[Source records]
- Opening Delimiter -

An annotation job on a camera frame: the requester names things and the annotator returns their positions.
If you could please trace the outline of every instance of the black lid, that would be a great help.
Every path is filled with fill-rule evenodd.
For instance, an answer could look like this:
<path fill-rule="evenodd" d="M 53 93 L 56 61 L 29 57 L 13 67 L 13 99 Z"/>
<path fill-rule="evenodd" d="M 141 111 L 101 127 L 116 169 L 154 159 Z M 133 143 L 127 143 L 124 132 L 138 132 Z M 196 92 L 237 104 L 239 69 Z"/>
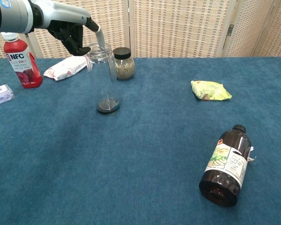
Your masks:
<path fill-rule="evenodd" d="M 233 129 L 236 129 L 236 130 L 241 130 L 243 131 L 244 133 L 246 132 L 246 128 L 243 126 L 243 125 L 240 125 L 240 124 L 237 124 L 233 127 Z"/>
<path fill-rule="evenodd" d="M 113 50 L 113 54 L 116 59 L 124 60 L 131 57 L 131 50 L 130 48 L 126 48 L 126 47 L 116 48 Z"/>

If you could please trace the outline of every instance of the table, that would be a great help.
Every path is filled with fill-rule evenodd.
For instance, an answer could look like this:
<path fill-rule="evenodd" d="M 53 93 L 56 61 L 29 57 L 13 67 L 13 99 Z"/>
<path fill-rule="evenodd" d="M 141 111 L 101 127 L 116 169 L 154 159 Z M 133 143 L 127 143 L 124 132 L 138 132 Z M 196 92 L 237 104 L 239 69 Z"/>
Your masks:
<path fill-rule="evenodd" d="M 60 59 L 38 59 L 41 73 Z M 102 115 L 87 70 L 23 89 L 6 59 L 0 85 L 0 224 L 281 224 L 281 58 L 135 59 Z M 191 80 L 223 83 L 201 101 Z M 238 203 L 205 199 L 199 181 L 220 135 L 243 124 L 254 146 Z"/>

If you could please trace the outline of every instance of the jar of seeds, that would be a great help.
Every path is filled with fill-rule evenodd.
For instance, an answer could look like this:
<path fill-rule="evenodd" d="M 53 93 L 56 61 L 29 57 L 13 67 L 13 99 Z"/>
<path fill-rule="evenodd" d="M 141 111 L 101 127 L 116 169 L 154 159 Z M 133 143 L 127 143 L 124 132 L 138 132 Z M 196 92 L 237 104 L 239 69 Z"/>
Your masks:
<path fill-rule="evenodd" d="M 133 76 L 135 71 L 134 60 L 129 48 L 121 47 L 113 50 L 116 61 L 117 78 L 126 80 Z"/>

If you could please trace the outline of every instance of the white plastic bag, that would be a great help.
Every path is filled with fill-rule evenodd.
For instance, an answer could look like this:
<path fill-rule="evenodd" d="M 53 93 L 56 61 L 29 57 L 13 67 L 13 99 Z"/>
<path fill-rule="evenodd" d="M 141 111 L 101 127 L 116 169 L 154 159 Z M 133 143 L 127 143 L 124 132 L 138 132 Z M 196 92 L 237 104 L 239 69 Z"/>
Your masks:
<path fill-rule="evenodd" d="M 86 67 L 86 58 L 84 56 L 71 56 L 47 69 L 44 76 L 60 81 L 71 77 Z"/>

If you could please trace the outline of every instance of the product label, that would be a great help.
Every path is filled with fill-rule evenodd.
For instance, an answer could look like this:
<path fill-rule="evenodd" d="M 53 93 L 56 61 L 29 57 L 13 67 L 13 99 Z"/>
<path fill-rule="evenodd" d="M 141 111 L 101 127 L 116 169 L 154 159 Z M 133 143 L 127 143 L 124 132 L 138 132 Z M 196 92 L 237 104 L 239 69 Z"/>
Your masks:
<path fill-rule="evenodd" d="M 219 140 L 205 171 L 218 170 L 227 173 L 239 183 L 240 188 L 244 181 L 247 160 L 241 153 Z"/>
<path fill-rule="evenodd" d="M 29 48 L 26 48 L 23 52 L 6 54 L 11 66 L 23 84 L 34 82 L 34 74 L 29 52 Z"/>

- Closing Delimiter -

### Description of the task
Please copy every record above exactly, but leave the pictures out.

### Solution
An annotation job on a camera frame: the requester names things and the annotator returns their positions.
If you could please trace the outline of every instance of the black lid, that would be a great help.
Every path is filled with fill-rule evenodd.
For instance, an answer could look like this:
<path fill-rule="evenodd" d="M 53 93 L 56 61 L 29 57 L 13 67 L 13 99 Z"/>
<path fill-rule="evenodd" d="M 141 111 L 101 127 L 116 169 L 154 159 Z M 133 143 L 127 143 L 124 132 L 138 132 Z M 196 92 L 237 104 L 239 69 Z"/>
Your masks:
<path fill-rule="evenodd" d="M 233 129 L 236 129 L 236 130 L 241 130 L 243 131 L 244 133 L 246 132 L 246 128 L 243 126 L 243 125 L 240 125 L 240 124 L 237 124 L 233 127 Z"/>
<path fill-rule="evenodd" d="M 113 50 L 113 54 L 116 59 L 124 60 L 131 57 L 131 50 L 130 48 L 126 48 L 126 47 L 116 48 Z"/>

If you could please trace the outline of every instance of the table, that would be a great help.
Every path is filled with fill-rule evenodd.
For instance, an answer could look like this:
<path fill-rule="evenodd" d="M 53 93 L 56 61 L 29 57 L 13 67 L 13 99 Z"/>
<path fill-rule="evenodd" d="M 141 111 L 101 127 L 116 169 L 154 159 Z M 133 143 L 127 143 L 124 132 L 138 132 Z M 196 92 L 237 104 L 239 69 Z"/>
Your masks:
<path fill-rule="evenodd" d="M 60 59 L 38 59 L 41 73 Z M 102 115 L 87 70 L 23 89 L 6 59 L 0 85 L 0 224 L 281 224 L 281 58 L 135 59 Z M 191 80 L 223 83 L 201 101 Z M 238 203 L 205 199 L 199 181 L 220 135 L 243 124 L 254 146 Z"/>

If you could please trace the outline of every instance of the jar of seeds, that would be a great help.
Every path is filled with fill-rule evenodd.
For instance, an answer could look like this:
<path fill-rule="evenodd" d="M 53 93 L 56 61 L 29 57 L 13 67 L 13 99 Z"/>
<path fill-rule="evenodd" d="M 141 111 L 101 127 L 116 169 L 154 159 Z M 133 143 L 127 143 L 124 132 L 138 132 Z M 196 92 L 237 104 L 239 69 Z"/>
Your masks:
<path fill-rule="evenodd" d="M 133 76 L 135 71 L 134 60 L 129 48 L 121 47 L 113 50 L 116 61 L 117 78 L 126 80 Z"/>

If you could please trace the outline of every instance of the white plastic bag, that would be a great help.
Every path is filled with fill-rule evenodd.
For instance, an answer could look like this:
<path fill-rule="evenodd" d="M 53 93 L 56 61 L 29 57 L 13 67 L 13 99 Z"/>
<path fill-rule="evenodd" d="M 141 111 L 101 127 L 116 169 L 154 159 Z M 133 143 L 127 143 L 124 132 L 138 132 Z M 196 92 L 237 104 L 239 69 Z"/>
Your masks:
<path fill-rule="evenodd" d="M 86 67 L 86 58 L 84 56 L 71 56 L 47 69 L 44 76 L 60 81 L 71 77 Z"/>

If you could please trace the outline of every instance of the product label, that would be a great help.
Every path is filled with fill-rule evenodd.
For instance, an answer could look like this:
<path fill-rule="evenodd" d="M 53 93 L 56 61 L 29 57 L 13 67 L 13 99 Z"/>
<path fill-rule="evenodd" d="M 141 111 L 101 127 L 116 169 L 154 159 Z M 133 143 L 127 143 L 124 132 L 138 132 Z M 196 92 L 237 104 L 239 69 Z"/>
Your masks:
<path fill-rule="evenodd" d="M 219 140 L 205 171 L 218 170 L 227 173 L 239 183 L 240 188 L 244 181 L 247 160 L 241 153 Z"/>
<path fill-rule="evenodd" d="M 29 48 L 26 48 L 23 52 L 6 54 L 11 66 L 23 84 L 34 82 L 34 74 L 29 52 Z"/>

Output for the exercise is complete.